Your goal —
Reproduce every record below exactly, with the pictures left out.

Start of Provided records

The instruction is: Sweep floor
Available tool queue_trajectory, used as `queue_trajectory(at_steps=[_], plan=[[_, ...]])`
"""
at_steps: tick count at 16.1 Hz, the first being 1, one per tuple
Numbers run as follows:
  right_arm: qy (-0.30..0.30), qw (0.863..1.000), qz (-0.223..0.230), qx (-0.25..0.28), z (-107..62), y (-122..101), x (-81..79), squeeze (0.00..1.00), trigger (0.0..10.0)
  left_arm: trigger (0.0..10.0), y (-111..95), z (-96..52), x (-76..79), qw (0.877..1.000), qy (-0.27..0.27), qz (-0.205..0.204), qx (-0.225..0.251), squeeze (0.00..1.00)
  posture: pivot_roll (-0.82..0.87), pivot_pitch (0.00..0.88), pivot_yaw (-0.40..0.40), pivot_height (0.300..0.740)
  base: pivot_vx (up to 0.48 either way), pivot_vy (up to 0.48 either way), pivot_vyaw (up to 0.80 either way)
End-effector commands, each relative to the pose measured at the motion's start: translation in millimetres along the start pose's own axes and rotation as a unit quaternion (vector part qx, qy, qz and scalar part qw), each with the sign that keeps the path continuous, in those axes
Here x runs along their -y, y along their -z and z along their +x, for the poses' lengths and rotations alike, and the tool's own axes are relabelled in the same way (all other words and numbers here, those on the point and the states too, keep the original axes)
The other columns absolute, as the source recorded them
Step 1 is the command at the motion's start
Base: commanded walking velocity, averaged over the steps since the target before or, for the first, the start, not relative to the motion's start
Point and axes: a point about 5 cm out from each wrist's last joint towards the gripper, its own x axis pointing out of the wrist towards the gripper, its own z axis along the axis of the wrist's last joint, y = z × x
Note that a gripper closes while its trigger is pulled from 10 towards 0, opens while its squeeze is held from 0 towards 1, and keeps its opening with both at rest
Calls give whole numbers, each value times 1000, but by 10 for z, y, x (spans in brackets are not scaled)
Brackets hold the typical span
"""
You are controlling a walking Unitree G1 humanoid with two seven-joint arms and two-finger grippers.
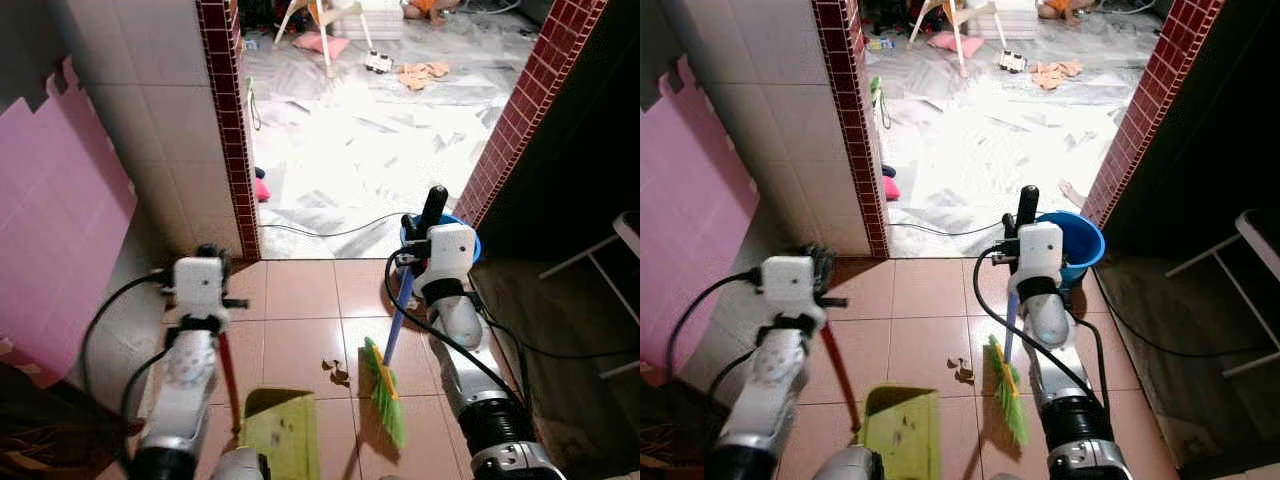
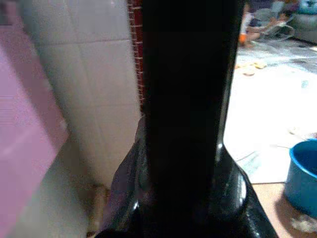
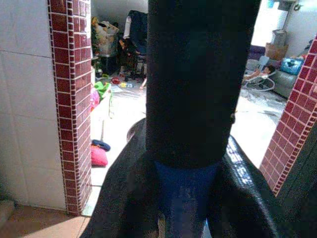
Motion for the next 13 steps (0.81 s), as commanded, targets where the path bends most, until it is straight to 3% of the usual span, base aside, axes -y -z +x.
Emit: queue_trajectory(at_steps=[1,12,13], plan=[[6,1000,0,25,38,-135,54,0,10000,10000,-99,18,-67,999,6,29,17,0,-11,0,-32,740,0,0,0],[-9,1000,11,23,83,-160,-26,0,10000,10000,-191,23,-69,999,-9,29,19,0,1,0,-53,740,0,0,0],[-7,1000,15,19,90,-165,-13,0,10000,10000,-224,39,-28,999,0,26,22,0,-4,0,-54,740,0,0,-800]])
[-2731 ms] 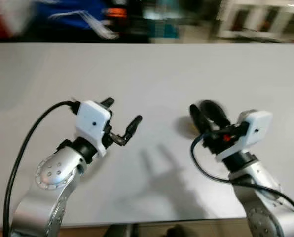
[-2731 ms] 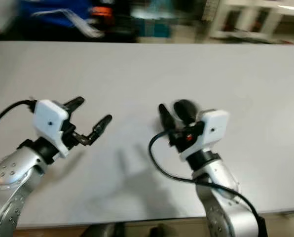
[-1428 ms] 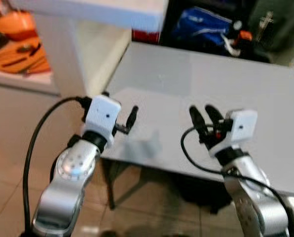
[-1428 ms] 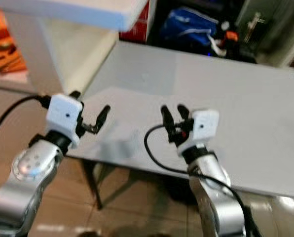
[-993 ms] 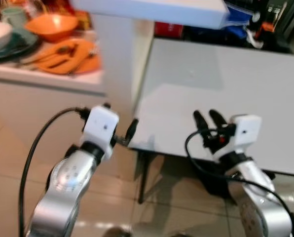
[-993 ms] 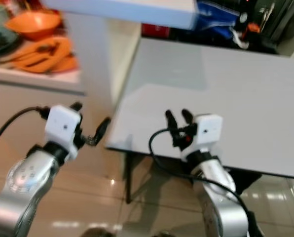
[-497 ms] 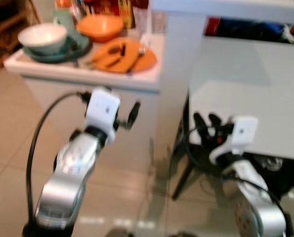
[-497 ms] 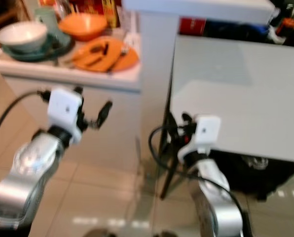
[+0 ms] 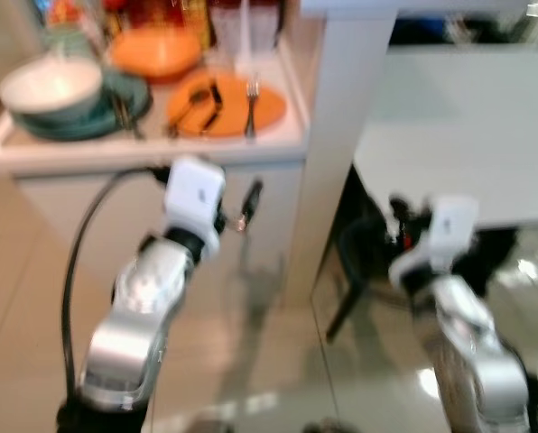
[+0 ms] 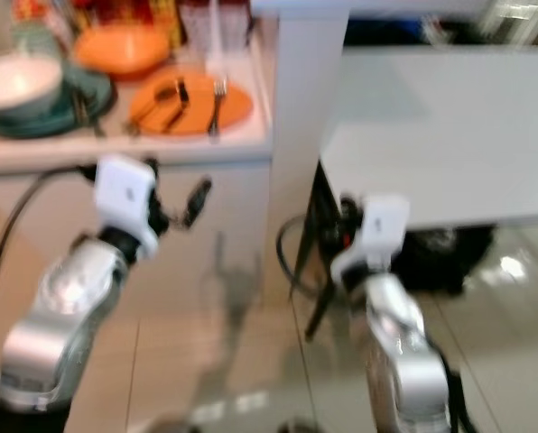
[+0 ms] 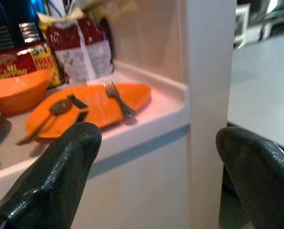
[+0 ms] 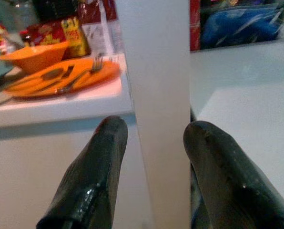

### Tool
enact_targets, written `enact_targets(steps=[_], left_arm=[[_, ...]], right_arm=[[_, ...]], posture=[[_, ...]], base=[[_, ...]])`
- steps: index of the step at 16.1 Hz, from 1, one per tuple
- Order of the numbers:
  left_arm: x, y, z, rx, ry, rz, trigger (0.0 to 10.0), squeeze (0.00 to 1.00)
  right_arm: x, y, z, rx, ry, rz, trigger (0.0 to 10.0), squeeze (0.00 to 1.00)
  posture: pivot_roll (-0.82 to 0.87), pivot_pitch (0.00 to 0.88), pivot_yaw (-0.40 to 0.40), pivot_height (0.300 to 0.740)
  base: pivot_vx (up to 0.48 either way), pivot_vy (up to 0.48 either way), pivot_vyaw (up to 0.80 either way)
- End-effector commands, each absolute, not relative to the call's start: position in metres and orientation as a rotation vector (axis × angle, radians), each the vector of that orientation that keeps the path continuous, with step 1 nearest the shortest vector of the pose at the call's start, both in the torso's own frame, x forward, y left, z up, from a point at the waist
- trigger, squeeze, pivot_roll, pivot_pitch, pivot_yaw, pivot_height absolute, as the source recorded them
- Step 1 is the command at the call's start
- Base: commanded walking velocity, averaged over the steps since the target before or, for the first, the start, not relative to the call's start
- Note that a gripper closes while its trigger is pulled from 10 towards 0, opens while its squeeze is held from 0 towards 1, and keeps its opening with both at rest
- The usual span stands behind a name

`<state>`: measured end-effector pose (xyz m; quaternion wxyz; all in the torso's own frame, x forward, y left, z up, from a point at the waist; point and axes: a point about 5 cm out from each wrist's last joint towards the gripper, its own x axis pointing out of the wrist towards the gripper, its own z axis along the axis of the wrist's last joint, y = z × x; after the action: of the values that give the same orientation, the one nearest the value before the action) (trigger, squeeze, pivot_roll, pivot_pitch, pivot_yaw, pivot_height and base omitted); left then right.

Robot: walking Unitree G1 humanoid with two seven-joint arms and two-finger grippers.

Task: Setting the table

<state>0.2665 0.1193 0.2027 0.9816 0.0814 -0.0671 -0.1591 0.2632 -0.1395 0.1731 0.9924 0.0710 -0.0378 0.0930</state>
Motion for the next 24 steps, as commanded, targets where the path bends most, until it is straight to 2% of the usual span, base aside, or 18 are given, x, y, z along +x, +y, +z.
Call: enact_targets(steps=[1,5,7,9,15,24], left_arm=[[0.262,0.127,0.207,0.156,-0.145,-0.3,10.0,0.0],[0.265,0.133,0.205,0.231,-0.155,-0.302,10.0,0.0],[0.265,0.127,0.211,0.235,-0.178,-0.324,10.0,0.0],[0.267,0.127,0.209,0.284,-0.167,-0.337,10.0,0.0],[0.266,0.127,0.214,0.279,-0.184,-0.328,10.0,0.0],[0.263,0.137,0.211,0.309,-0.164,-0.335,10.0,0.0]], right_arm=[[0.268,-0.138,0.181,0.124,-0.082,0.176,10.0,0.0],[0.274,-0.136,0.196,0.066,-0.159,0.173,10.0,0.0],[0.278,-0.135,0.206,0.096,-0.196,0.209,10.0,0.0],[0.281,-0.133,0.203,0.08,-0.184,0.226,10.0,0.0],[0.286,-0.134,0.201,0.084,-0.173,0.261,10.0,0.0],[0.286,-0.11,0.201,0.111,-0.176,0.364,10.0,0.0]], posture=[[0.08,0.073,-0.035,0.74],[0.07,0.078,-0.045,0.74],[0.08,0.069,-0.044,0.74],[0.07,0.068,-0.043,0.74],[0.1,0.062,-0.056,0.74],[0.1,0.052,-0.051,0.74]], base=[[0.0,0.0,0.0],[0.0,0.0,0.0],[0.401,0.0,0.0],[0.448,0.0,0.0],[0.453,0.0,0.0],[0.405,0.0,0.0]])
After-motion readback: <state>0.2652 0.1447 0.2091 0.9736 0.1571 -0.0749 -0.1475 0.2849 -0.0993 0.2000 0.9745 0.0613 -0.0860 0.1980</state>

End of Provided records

Solved problem —
The instruction is: Sweep floor
Available tool queue_trajectory, used as `queue_trajectory(at_steps=[_], plan=[[_, ...]])`
"""
at_steps: tick count at 16.1 Hz, the first being 1, one per tuple
Numbers run as follows:
  right_arm: qy (-0.30..0.30), qw (0.863..1.000), qz (-0.223..0.230), qx (-0.25..0.28), z (-107..62), y (-122..101), x (-81..79), squeeze (0.00..1.00), trigger (0.0..10.0)
  left_arm: trigger (0.0..10.0), y (-111..95), z (-96..52), x (-76..79), qw (0.877..1.000), qy (-0.27..0.27), qz (-0.205..0.204), qx (-0.225..0.251), squeeze (0.00..1.00)
  posture: pivot_roll (-0.82..0.87), pivot_pitch (0.00..0.88), pivot_yaw (-0.40..0.40), pivot_height (0.300..0.740)
  base: pivot_vx (up to 0.48 either way), pivot_vy (up to 0.48 either way), pivot_vyaw (up to 0.80 either way)
End-effector commands, each relative to the pose measured at the motion's start: translation in millimetres along the start pose's own axes and rotation as a unit quaternion (vector part qx, qy, qz and scalar part qw), each with the sign that keeps the path continuous, in those axes
Here x runs along their -y, y along their -z and z along their +x, for the poses' lengths and rotations alike, and the tool's own axes are relabelled in the same way (all other words and numbers here, those on the point and the states too, keep the original axes)
The other columns absolute, as the source recorded them
Step 1 is the command at the motion's start
Base: commanded walking velocity, averaged over the steps since the target before or, for the first, the start, not relative to the motion's start
Point and axes: a point about 5 cm out from each wrist's last joint towards the gripper, its own x axis pointing out of the wrist towards the gripper, its own z axis along the axis of the wrist's last joint, y = z × x
Note that a gripper closes while its trigger is pulled from 10 towards 0, opens while its squeeze is held from 0 towards 1, and keeps its opening with both at rest
Calls give whole numbers, each value times 1000, but by 10 for z, y, x (spans in brackets are not scaled)
Brackets hold the typical span
"""
You are controlling a walking Unitree G1 humanoid with two seven-joint arms and two-finger grippers.
Motion for the next 13 steps (0.81 s), as commanded, targets where the path bends most, until it is straight to 3% of the usual span, base aside, axes -y -z +x.
Emit: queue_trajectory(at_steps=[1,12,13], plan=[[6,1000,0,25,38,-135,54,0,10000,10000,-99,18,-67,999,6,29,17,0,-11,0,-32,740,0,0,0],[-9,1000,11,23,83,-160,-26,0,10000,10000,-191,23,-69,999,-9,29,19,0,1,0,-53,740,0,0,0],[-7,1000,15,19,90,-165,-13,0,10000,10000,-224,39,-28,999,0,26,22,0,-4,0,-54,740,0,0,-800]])
[-2731 ms] 
[-2731 ms] 
[-1428 ms] 
[-1428 ms] 
[-993 ms] 
[-993 ms] 
[-497 ms] 
[-497 ms] 
[+0 ms] 
[+0 ms] 
[+0 ms] 
[+0 ms] 

### Tool
enact_targets, written `enact_targets(steps=[_], left_arm=[[_, ...]], right_arm=[[_, ...]], posture=[[_, ...]], base=[[_, ...]])`
- steps: index of the step at 16.1 Hz, from 1, one per tuple
- Order of the numbers:
  left_arm: x, y, z, rx, ry, rz, trigger (0.0 to 10.0), squeeze (0.00 to 1.00)
  right_arm: x, y, z, rx, ry, rz, trigger (0.0 to 10.0), squeeze (0.00 to 1.00)
  posture: pivot_roll (-0.82 to 0.87), pivot_pitch (0.00 to 0.88), pivot_yaw (-0.40 to 0.40), pivot_height (0.300 to 0.740)
  base: pivot_vx (up to 0.48 either way), pivot_vy (up to 0.48 either way), pivot_vyaw (up to 0.80 either way)
- End-effector commands, each absolute, not relative to the call's start: position in metres and orientation as a rotation vector (axis × angle, radians), each the vector of that orientation that keeps the path continuous, with step 1 nearest the shortest vector of the pose at the call's start, both in the torso's own frame, x forward, y left, z up, from a point at the waist
- trigger, squeeze, pivot_roll, pivot_pitch, pivot_yaw, pivot_height absolute, as the source recorded them
- Step 1 is the command at the call's start
- Base: commanded walking velocity, averaged over the steps since the target before or, for the first, the start, not relative to the call's start
- Note that a gripper closes while its trigger is pulled from 10 towards 0, opens while its squeeze is held from 0 towards 1, and keeps its opening with both at rest
- The usual span stands behind a name

`<state>`: measured end-effector pose (xyz m; quaternion wxyz; all in the torso's own frame, x forward, y left, z up, from a point at the waist; point and axes: a point about 5 cm out from each wrist's last joint towards the gripper, its own x axis pointing out of the wrist towards the gripper, its own z axis along the axis of the wrist's last joint, y = z × x; after the action: of the values that give the same orientation, the one nearest the value before the action) (trigger, squeeze, pivot_roll, pivot_pitch, pivot_yaw, pivot_height and base omitted); left then right.

Robot: walking Unitree G1 humanoid with two seven-joint arms and two-finger grippers.

Task: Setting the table

<state>0.2665 0.1193 0.2027 0.9816 0.0814 -0.0671 -0.1591 0.2632 -0.1395 0.1731 0.9924 0.0710 -0.0378 0.0930</state>
Motion for the next 24 steps, as commanded, targets where the path bends most, until it is straight to 2% of the usual span, base aside, or 18 are given, x, y, z along +x, +y, +z.
Call: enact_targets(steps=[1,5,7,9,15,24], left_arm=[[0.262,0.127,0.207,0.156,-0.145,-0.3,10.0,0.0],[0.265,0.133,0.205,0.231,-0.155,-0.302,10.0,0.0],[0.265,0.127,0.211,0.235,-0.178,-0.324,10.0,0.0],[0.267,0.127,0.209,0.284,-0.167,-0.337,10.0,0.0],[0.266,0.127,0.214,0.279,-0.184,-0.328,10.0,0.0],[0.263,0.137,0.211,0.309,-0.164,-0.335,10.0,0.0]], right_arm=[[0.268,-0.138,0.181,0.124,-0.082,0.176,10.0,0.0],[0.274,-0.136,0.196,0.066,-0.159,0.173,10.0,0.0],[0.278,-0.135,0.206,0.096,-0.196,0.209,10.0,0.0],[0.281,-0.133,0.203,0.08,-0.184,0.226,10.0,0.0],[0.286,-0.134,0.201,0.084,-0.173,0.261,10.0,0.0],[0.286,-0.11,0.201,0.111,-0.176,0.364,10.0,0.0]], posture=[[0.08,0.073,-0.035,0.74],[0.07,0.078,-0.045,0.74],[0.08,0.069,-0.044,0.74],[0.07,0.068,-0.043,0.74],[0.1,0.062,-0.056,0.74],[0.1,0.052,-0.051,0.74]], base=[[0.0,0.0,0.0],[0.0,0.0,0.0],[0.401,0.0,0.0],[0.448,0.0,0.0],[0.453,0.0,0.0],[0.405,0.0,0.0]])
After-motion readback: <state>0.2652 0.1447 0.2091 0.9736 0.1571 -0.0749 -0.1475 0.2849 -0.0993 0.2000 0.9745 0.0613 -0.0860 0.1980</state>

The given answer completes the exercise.